§ Problem to solve:
When you retype the data, keep every line exactly as it appears.
Data shown: Begin
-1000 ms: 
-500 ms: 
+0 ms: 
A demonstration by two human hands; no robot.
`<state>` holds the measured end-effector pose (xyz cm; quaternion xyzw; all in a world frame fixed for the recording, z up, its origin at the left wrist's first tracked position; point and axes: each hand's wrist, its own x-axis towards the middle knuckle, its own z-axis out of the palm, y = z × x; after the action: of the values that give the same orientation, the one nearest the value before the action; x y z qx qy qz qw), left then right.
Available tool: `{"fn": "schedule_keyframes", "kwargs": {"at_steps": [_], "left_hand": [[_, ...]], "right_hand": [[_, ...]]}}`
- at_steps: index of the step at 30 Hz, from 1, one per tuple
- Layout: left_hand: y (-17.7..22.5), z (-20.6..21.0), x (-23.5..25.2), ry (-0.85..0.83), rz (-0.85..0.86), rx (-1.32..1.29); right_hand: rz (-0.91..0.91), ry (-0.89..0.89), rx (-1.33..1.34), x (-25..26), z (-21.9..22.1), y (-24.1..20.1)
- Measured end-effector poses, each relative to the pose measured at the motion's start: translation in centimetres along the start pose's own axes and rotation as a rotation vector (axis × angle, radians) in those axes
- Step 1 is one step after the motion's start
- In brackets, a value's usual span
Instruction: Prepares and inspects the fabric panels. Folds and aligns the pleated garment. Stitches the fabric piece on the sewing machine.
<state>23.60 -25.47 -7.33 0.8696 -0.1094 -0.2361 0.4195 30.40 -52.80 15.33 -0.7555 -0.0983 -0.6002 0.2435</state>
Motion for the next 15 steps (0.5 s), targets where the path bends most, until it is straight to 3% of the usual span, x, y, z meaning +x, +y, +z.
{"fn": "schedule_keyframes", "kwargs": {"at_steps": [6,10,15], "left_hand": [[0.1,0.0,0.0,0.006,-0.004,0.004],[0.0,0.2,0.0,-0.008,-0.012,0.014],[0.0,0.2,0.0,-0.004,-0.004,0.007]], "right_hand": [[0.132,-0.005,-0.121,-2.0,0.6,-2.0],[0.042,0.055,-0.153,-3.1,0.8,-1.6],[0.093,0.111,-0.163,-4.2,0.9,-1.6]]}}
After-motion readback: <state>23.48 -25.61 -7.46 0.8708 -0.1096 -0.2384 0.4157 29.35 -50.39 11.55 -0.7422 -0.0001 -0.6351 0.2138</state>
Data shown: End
§ Result for this exercise:
-1000 ms: 
-500 ms: 
+0 ms: 
A demonstration by two human hands; no robot.
`<state>` holds the measured end-effector pose (xyz cm; quaternion xyzw; all in a world frame fixed for the recording, z up, its origin at the left wrist's first tracked position; point and axes: each hand's wrist, its own x-axis towards the middle knuckle, its own z-axis out of the palm, y = z × x; after the action: of the values that give the same orientation, the one nearest the value before the action; x y z qx qy qz qw), left then right.
Available tool: `{"fn": "schedule_keyframes", "kwargs": {"at_steps": [_], "left_hand": [[_, ...]], "right_hand": [[_, ...]]}}`
- at_steps: index of the step at 30 Hz, from 1, one per tuple
- Layout: left_hand: y (-17.7..22.5), z (-20.6..21.0), x (-23.5..25.2), ry (-0.85..0.83), rz (-0.85..0.86), rx (-1.32..1.29); right_hand: rz (-0.91..0.91), ry (-0.89..0.89), rx (-1.33..1.34), x (-25..26), z (-21.9..22.1), y (-24.1..20.1)
- Measured end-effector poses, each relative to the pose measured at the motion's start: translation in centimetres along the start pose's own axes and rotation as a rotation vector (axis × angle, radians) in those axes
- Step 1 is one step after the motion's start
- In brackets, a value's usual span
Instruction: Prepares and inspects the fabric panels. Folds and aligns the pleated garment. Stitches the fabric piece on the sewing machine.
<state>23.60 -25.47 -7.33 0.8696 -0.1094 -0.2361 0.4195 30.40 -52.80 15.33 -0.7555 -0.0983 -0.6002 0.2435</state>
Motion for the next 15 steps (0.5 s), targets where the path bends most, until it is straight to 3% of the usual span, x, y, z meaning +x, +y, +z.
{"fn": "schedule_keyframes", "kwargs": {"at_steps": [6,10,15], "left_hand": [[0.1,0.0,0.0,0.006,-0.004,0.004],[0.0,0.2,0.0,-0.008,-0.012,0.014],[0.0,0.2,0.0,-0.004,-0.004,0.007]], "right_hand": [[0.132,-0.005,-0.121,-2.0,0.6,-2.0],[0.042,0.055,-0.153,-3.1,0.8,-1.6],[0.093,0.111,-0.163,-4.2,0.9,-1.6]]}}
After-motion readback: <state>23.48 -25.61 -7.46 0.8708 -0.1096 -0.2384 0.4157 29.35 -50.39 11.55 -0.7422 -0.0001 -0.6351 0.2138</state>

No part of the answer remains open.